Selon Pauline Gallagher, « Caplan fut le terminus du chemin de fer, on avait construit un large hangar qui abritait les locomotives durant la nuit. Une table tournante servait à faire pivoter la locomotive. Celle-ci ne fonctionnait que dans une seule direction. On utilisait un boeuf pour mouvoir la plate-forme. ».

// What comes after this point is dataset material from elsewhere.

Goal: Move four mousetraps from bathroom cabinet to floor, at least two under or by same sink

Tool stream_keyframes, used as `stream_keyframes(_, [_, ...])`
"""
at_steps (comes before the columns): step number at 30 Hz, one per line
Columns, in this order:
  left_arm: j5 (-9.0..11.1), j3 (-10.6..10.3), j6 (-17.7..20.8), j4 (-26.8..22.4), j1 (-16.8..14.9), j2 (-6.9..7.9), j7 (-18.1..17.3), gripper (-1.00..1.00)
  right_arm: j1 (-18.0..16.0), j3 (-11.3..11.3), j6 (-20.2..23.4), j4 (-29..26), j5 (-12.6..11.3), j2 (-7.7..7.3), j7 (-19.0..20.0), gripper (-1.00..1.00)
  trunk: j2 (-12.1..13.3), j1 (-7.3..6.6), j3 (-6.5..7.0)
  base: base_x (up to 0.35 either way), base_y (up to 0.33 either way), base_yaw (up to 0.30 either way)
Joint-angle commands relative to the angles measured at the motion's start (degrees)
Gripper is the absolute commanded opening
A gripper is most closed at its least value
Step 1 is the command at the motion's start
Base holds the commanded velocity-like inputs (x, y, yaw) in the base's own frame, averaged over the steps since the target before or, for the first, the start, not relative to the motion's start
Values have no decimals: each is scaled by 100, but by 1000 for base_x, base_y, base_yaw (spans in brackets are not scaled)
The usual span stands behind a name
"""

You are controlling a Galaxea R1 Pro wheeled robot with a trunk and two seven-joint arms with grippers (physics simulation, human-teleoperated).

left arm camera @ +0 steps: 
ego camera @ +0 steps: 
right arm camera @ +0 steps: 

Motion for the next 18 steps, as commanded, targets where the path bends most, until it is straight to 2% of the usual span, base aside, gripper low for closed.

Coupure de presse du déraillement du train.

L’accident de 1933

 

Une tragédie ferroviaire a lieu en 1933 à Caplan. Selon Pauline Gallagher, « Le 16 décembre 1933, un train voyageur en provenance de Matapédia et en direction de Gaspé dérailla à Caplan est, et la locomotive numéro 1125 du train 35 tomba à la mer, d’une hauteur d’environ 60 pieds entraînant la mort du mécanicien, M. John Allard de New Carlisle. Cinq minutes après le départ de la gare de Caplan, la charrue dérailla du côté nord en heurtant un amas de terre gelée ou un dormant. Sous le choc, elle revient du côté sud et fit dérailler la locomotive qui se décolla du tender (fourgon à charbon), piqua du nez et tomba en bas du cap d’une hauteur de 70 pieds. L’abbé Alcide Bourdages, qui était du nombre des passagers, descendit à mi-chemin dans le cap et fit les prières pour celui qui était mort. Une locomotive venant de New Carlisle est venue chercher le reste du train avec ses passagers après un arrêt de 3 heures, car il a fallu réparer les rails. La locomotive fut remontée de la falaise au printemps. On installa des rails dans le Cap et le CN envoya une crane de Campbellton qui la remonta. Elle fut réparée et reprit son même trajet de Matapédia à Gaspé pendant plusieurs années. Le conducteur, M. John Allard, y trouva la mort, n’ayant pu se dégager de toutes ces ferrailles pour sauter du bon côté. Sa mort fut instantanée. Le chauffeur, Wilson Crozier, se trouva à demi inconscient sur une banquise de glace, étendu sur le dos, les pieds à l’eau. On s’empressa de secourir ce dernier. ».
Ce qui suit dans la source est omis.